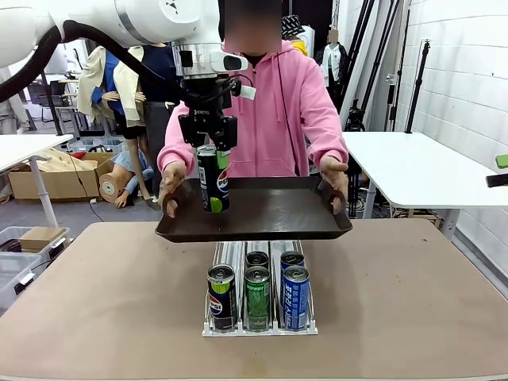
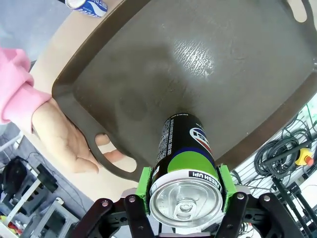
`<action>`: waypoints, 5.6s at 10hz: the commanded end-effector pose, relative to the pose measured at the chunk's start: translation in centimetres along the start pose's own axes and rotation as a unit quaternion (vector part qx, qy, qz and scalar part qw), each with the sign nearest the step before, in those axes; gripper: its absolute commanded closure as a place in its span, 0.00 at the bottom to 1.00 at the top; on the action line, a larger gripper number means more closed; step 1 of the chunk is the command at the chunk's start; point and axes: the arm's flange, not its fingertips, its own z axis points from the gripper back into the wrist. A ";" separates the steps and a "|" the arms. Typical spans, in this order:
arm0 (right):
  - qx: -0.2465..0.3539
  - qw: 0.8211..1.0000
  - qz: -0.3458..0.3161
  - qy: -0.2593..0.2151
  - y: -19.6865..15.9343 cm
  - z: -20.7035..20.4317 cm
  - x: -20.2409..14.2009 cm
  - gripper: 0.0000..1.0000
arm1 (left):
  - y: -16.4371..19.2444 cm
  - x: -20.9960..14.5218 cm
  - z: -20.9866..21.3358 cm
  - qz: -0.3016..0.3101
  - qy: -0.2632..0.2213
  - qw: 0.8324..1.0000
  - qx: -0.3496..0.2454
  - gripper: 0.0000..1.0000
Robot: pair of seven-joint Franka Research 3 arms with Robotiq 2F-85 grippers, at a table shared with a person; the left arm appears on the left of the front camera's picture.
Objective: Retrieve and hand over the desired beverage to the person.
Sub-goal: Place the picked can on the Handle tray extended by the person, then pick up another can of the same type that the person held from the Automatic Can Dispenser.
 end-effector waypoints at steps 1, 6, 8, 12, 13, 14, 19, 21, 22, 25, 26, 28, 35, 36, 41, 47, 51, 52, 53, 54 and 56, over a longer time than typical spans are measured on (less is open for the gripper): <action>0.006 1.000 0.007 -0.002 -0.1 0.1 0.0 0.00 | 0.0 0.2 0.4 -0.001 0.003 1.000 0.009 1.00; 0.006 1.000 0.007 -0.002 -0.1 0.1 0.0 0.00 | -0.3 -0.2 -1.0 -0.011 0.016 1.000 0.004 1.00; 0.006 1.000 0.007 -0.002 -0.1 0.1 0.0 0.00 | -0.5 -0.5 -1.6 -0.015 0.020 1.000 0.009 1.00; 0.006 1.000 0.007 -0.002 -0.1 0.1 0.0 0.00 | -0.5 -0.6 -1.8 -0.017 0.023 1.000 0.009 0.91; 0.006 1.000 0.007 -0.002 -0.1 0.1 0.0 0.00 | -0.3 -0.6 -1.7 -0.014 0.025 1.000 0.008 0.71; 0.006 1.000 0.007 -0.002 -0.1 0.1 0.0 0.00 | -0.2 -0.6 -1.6 -0.010 0.024 1.000 0.010 0.52; 0.006 1.000 0.007 -0.002 -0.1 0.1 0.0 0.00 | 0.1 -1.2 2.0 0.001 -0.006 1.000 0.028 0.00; 0.006 1.000 0.007 -0.002 -0.1 0.1 0.0 0.00 | 0.1 -2.0 3.7 0.005 -0.026 0.999 0.036 0.00; 0.006 1.000 0.007 -0.002 -0.1 0.1 0.0 0.00 | 0.2 -2.1 3.8 0.006 -0.027 0.999 0.037 0.00; 0.006 1.000 0.007 -0.002 -0.1 0.1 0.0 0.00 | -0.1 -2.2 3.7 0.005 -0.028 0.999 0.023 0.00; 0.006 1.000 0.007 -0.002 -0.1 0.1 0.0 0.00 | -0.1 -2.2 3.7 0.005 -0.028 0.999 0.023 0.00; 0.006 1.000 0.007 -0.002 -0.1 0.1 0.0 0.00 | -0.1 -2.2 3.7 0.005 -0.028 0.999 0.023 0.00; 0.006 1.000 0.007 -0.002 -0.1 0.1 0.0 0.00 | -0.1 -2.2 3.7 0.005 -0.028 0.999 0.023 0.00; 0.006 1.000 0.007 -0.002 -0.1 0.1 0.0 0.00 | -0.1 -2.2 3.7 0.005 -0.028 0.999 0.023 0.00; 0.006 1.000 0.007 -0.002 -0.1 0.1 0.0 0.00 | -0.1 -2.1 3.4 0.005 -0.022 1.000 0.022 0.00; 0.006 1.000 0.007 -0.002 -0.1 0.1 0.0 0.00 | 9.9 -8.6 9.1 0.120 -0.078 0.986 -0.085 0.00; 0.006 1.000 0.007 -0.002 -0.1 0.1 0.0 0.00 | 22.6 -19.4 9.4 0.225 -0.177 0.924 -0.252 0.00; 0.006 1.000 0.007 -0.002 -0.1 0.1 0.0 0.00 | 24.9 -21.7 8.3 0.254 -0.205 0.903 -0.281 0.00; 0.006 1.000 0.007 -0.002 -0.1 0.1 0.0 0.00 | 26.8 -23.8 6.7 0.277 -0.228 0.877 -0.320 0.00; 0.006 1.000 0.007 -0.002 -0.1 0.1 0.0 0.00 | 28.7 -25.7 4.0 0.303 -0.253 0.844 -0.363 0.00; 0.006 1.000 0.007 -0.002 -0.1 0.1 0.0 0.00 | 30.7 -28.4 -0.5 0.329 -0.298 0.789 -0.424 0.00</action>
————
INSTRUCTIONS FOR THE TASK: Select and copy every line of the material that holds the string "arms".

SOLUTION TO THIS PROBLEM:
`<action>`: waypoints, 5.6s at 10hz: the commanded end-effector pose, relative to the pose measured at the chunk's start: translation in centimetres along the start pose's own axes and rotation as a unit quaternion (vector part qx, qy, qz and scalar part qw), each with the sign nearest the step before, in those axes; gripper: its absolute commanded closure as a place in its span, 0.00 at the bottom to 1.00 at the top; on the action line, a larger gripper number means more closed; step 1 of the chunk is the command at the chunk's start; point and axes: the arm's flange, not its fingertips, its own z axis points from the gripper back into the wrist. A ";" separates the steps and a "|" the arms. Typical spans, in this order:
Robot: pair of seven-joint Franka Research 3 arms with Robotiq 2F-85 grippers, at a table shared with a person; the left arm appears on the left of the front camera's picture.

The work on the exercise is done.